◆ Work task
Go through the listing that follows and write it out exactly. Drop the pictures.

---------------

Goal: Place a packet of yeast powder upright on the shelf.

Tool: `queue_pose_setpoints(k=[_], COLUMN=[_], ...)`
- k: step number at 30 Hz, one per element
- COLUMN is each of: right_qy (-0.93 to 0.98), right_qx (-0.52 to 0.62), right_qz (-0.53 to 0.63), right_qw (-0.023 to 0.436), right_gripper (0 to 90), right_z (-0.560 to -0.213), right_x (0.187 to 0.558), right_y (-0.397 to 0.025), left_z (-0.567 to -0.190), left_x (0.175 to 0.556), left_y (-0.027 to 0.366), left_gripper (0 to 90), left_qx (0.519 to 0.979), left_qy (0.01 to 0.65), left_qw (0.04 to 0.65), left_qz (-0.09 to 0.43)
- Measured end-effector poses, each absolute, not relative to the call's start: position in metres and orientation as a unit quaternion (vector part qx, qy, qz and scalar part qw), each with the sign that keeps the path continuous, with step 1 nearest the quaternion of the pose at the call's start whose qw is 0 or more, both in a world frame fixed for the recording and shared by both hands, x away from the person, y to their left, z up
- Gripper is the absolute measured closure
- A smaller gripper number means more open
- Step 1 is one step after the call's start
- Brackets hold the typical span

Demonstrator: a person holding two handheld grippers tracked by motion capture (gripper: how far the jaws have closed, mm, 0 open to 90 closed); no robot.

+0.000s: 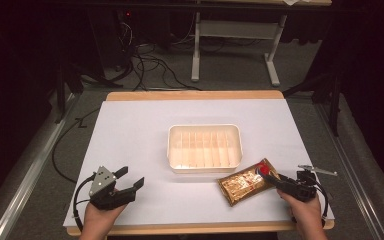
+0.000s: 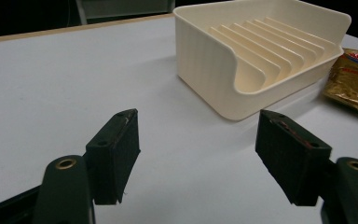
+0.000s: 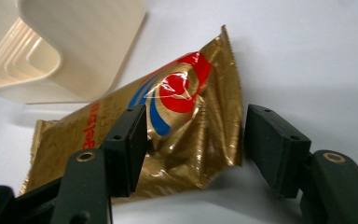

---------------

◆ Exercise output
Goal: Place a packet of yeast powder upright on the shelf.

Tool: `queue_pose_setpoints(k=[_], COLUMN=[_], ...)`
- k: step number at 30 Hz, one per element
- COLUMN is each of: right_qy (-0.93 to 0.98), right_qx (-0.52 to 0.62), right_qz (-0.53 to 0.63), right_qw (-0.023 to 0.436), right_gripper (0 to 90), right_z (-0.560 to -0.213), right_x (0.187 to 0.558), right_y (-0.397 to 0.025), left_z (-0.567 to -0.190), left_x (0.175 to 0.556), left_y (-0.027 to 0.366), left_gripper (0 to 90), left_qx (0.519 to 0.979), left_qy (0.01 to 0.65), left_qw (0.04 to 0.65), left_qz (-0.09 to 0.43)
- Measured end-effector poses, each absolute, not relative to the call's start: position in metres and orientation as a unit quaternion (vector part qx, qy, qz and scalar part qw), each with the sign that keeps the path continuous, with step 1 nearest the quaternion of the pose at the call's start whose qw is 0 or more, both in a world frame fixed for the recording and shared by both hands, x away from the person, y to their left, z up
- Gripper is the absolute measured closure
- A smaller gripper number means more open
- Step 1 is one step after the call's start
- Brackets hold the typical span

Demonstrator: a person holding two handheld grippers tracked by motion capture (gripper: how far the jaws have closed, mm, 0 open to 90 closed); no robot.

+0.000s: 
+0.000s: 
+0.000s: 

The response is complete as it stands.